The immune system is a complex mechanism of protection in which specialized cells detect invaders and recognize foreign elements in the body, and attack them. Pregnancy is an exceptional situation in which two organisms live together, with two separated immune systems, the mother’s and the embryo’s one, and the body should step aside to allow the birth of the new life. In autoimmune diseases, the body recognizes as an invader some cellular structures of the body itself, and reacts against it, causing local or general complications.

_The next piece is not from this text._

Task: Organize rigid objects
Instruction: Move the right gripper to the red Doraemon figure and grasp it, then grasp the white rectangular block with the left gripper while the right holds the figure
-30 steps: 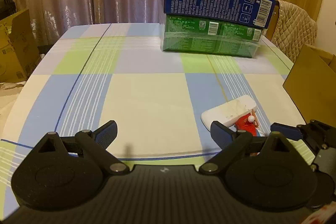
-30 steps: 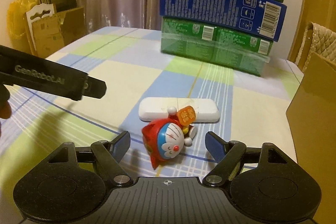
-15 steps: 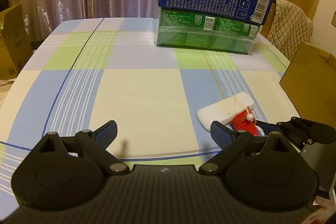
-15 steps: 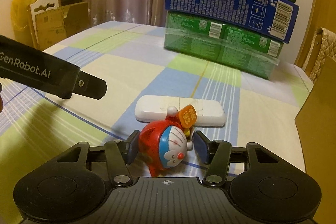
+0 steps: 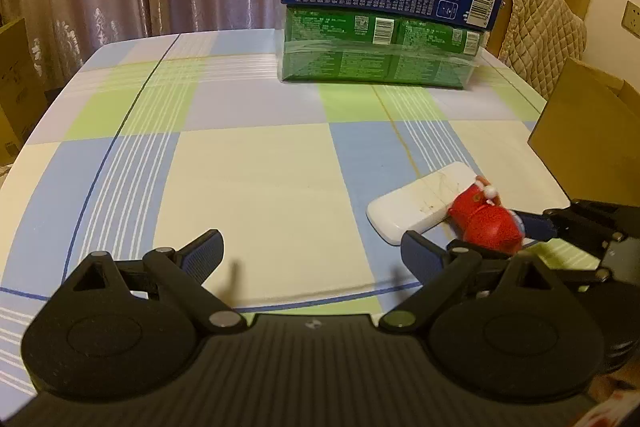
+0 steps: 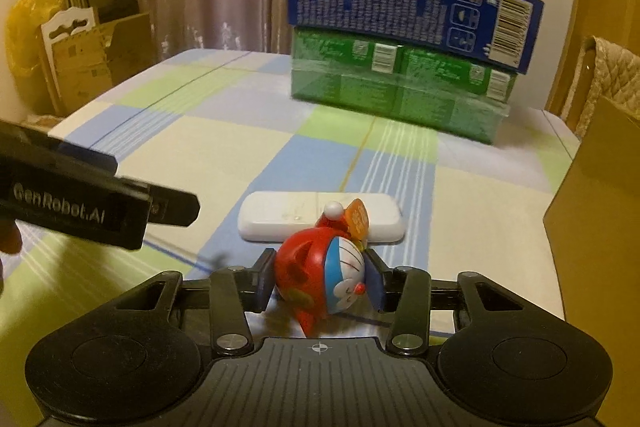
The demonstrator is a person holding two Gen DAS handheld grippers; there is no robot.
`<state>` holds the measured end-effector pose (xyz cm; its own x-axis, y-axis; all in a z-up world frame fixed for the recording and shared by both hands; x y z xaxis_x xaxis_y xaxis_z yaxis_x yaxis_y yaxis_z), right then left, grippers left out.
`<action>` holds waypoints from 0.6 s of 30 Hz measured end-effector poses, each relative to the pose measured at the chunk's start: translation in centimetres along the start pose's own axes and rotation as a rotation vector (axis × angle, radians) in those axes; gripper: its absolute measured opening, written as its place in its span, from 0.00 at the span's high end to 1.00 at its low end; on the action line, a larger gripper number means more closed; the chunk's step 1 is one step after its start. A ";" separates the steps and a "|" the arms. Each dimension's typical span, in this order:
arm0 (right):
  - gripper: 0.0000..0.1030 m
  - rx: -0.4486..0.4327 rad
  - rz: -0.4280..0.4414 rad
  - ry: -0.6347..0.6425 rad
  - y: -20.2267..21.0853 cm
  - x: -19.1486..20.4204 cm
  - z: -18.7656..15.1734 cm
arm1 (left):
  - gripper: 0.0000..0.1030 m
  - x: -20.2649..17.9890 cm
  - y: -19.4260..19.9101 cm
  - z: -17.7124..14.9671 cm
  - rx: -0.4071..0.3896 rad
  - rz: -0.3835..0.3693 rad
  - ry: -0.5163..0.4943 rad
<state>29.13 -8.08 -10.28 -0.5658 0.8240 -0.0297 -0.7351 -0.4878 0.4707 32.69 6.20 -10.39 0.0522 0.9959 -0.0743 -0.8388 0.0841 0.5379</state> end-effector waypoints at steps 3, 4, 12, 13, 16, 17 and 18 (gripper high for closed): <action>0.59 0.001 -0.015 -0.014 0.1 -0.6 0.1 | 0.09 -0.2 -0.3 0.0 -0.002 -0.011 -0.008; 0.59 0.001 -0.020 -0.019 0.2 -0.9 0.2 | 0.09 -0.3 -0.4 0.0 -0.004 -0.016 -0.012; 0.59 -0.024 -0.097 -0.051 1.5 -3.5 1.8 | 0.13 -2.1 -2.1 0.1 -0.043 -0.086 -0.105; 0.59 -0.024 -0.109 -0.054 1.6 -3.9 1.9 | 0.14 -2.4 -2.4 0.1 -0.044 -0.096 -0.128; 0.59 -0.014 -0.133 -0.081 1.6 -5.1 1.9 | 0.18 -3.5 -3.5 0.0 -0.050 -0.130 -0.198; 0.59 -0.011 -0.139 -0.091 1.6 -5.5 2.0 | 0.21 -3.7 -3.8 -0.1 -0.050 -0.145 -0.214; 0.59 -0.009 -0.145 -0.098 1.7 -5.8 2.0 | 0.24 -4.0 -4.2 -0.2 -0.047 -0.159 -0.230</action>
Point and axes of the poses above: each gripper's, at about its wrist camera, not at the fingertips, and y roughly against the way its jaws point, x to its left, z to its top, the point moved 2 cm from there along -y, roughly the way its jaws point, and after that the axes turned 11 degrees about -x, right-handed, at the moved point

Myasthenia Gravis is an autoimmune disease that affects neuromuscular junctions of voluntary contraction muscles: the skeletal muscle’s contraction is controlled by some chemical substances called neurotransmitters, that fly through the space existing between the end of a neuron and its receptor – in this case, in a muscle. One of these neurotransmitters is called acetylcholine and, in a healthy person, acetylcholinesterase is the enzyme which removes the excess of acetylcholine from the synaptic space (the space through which neurotransmitters fly to the receptor).
In Myasthenia there are antibodies which recognize acetylcholine’s receptors and avoid the transmission to be done in a correct way, causing muscle fatigue and muscle fluctuating weakness, among other effects.
Some of the symptoms of this illness are double vision, drooping eyelid, complications talking, fatigue… and more actions in which voluntary contractions are involved. The most complicated aspect in case of pregnancy is the difficulty breathing due to the weakness of the rib cage’s muscles.
Through a treatment of acetylcholinesterase inhibitors, it is possible to have a normal life, and the pregnancy can be carried out under the strict supervision of the specialist.
Pregnancy with Myasthenia
There’s no way to predict Myasthenia’s evolution during the pregnancy: they have registered cases of pregnant women in which Myasthenia had increased, while in others it had remained at the same level than before the pregnancy, and sometimes it had decreased. Even when Myasthenia doesn’t turn more serious, more fatigue and weakness have been noticed, due to the increasing weight of the pregnancy.
Medication with acetylcholinesterase inhibitors can’t trespass placenta, and it can be maintained during the pregnancy; the use of immunosuppressive prednisone is also permitted, still immunosuppressives in general are controversial, due to their mutagenic effects. According to the studies, the dose of acetylcholinesterase inhibitor shouldn’t vary during the pregnancy – this will only depend on the severity of the condition.
Women with Myasthenia who become pregnant should turn to a gynecologist, who will observe the evolution of the disease during the pregnancy. They suggest to increase the resting hours, in order to reduce the intensity of Myasthenia’s effects, and to be careful in case of possible increments of the symptoms.
Prenatal, labour y perinatal complications due to Myasthenia
The muscle layer of the uterus, called myometrium, is constituted of a smooth muscle, so that Myasthenia does not affect its function. The labour is the moment in which Myasthenia can make the difference: the first part, the dilation, happens faster than in a healthy person, but the second part, the expulsion, where the abdomen’s muscles are crucial, there can be complications in pushing, and forceps may be necessary to help the birth.
Cesarean only is indicated when absolutely necessary, and anesthesia should be limited as much as possible to local anesthesia, in order to avoid muscle relaxants.
Neonatal Myasthenia Gravis
Myasthenia doesn’t affect the correct fetal development during the pregnancy.
10-20% of children born to mothers with Myasthenia have a transitional situation of general weakness during the first days of weeks, due to the mother’s antibodies that have passed through the placenta, and typical signals of this can be a weak crying and a reduction in the sucking reflex. We are talking about small quantities of acetylcholinesterase inhibitors, which won’t complicate the development of the newborn.
Breastfeeding is not recommended if the antibodies’ concentration in blood (called antibodies avidity) is high, otherwise important doses of cholinesterase inhibitors will be necessary.
In conclusion, pregnancy with Myasthenia Gravis is possible, although it requires a strict follow-up of the pregnancy’s development, to verify that the drug is adapted to the mother’s necessities at any time, and, in case it appears in the newborn, to diagnose it and successfully treat it.